METHODS:OBJECTIVES:Long-term prevention of metastatic disease remains a challenge in locally advanced rectal cancer, and robust pretreatment prognostic factors for metastatic progression are lacking. We hypothesized that detecting circulating tumor-specific DNA (ctDNA) based on hypermethylation of the neuropeptide Y gene (meth-ctDNA) could be a prognostic marker in the neoadjuvant setting; we examined this in a secondary, explorative analysis of a prospective trial. MATERIALS AND METHODS:Serum samples were prospectively collected in a phase III trial for locally advanced rectal cancer. Positivity for and fractional abundance of meth-ctDNA in baseline samples were estimated.
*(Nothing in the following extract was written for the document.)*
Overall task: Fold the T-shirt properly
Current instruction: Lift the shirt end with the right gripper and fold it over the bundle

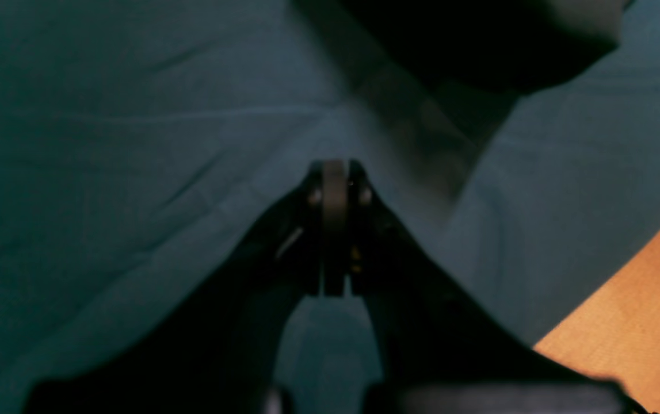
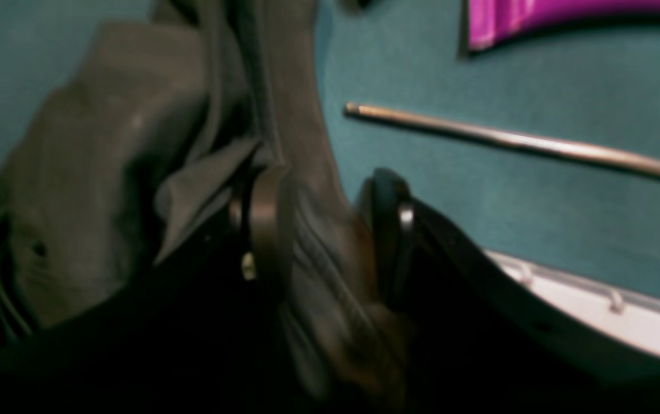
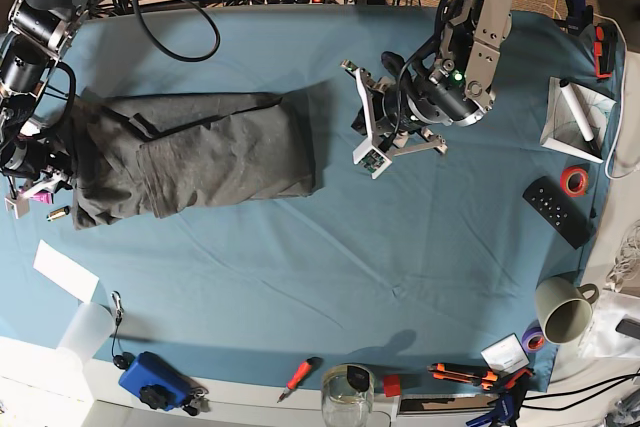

Overall survival (OS) and the rate of distant metastases were compared between meth-ctDNA positive and negative patients; other prognostic factors were controlled for in multivariate Cox regression. Importance of quantitative load was examined by considering the fractional abundance of meth-ctDNA relative to total circulating DNA. RESULTS:Baseline serum samples were available for 146 patients. In total, 30 patients had presence of meth-ctDNA, with no correlation with cT (P=0.8) or cN (P=0.6) stages. Median follow-up was 10.6 years for OS and 5.1 years for freedom from distant metastases. Patients with meth-ctDNA had significantly worse 5-year OS (47% vs. 69%), even when controlling for other prognostic factors (hazard ratio=2.08; 95% confidence interval, 1.23-1.51). This seemed mainly driven by disparity in the rate of distant metastases (55% vs. 72% at 5 y, P=0.01); hazard ratio=2.20 (95% confidence interval, 1.19-4.07, P=0.01) in multivariate analysis. Increased quantitative load was highly significant for worse outcomes. CONCLUSIONS:Meth-ctDNA could be a potential prognostic marker in the neoadjuvant setting and may, if validated, identify patients at increased risk of distant metastases.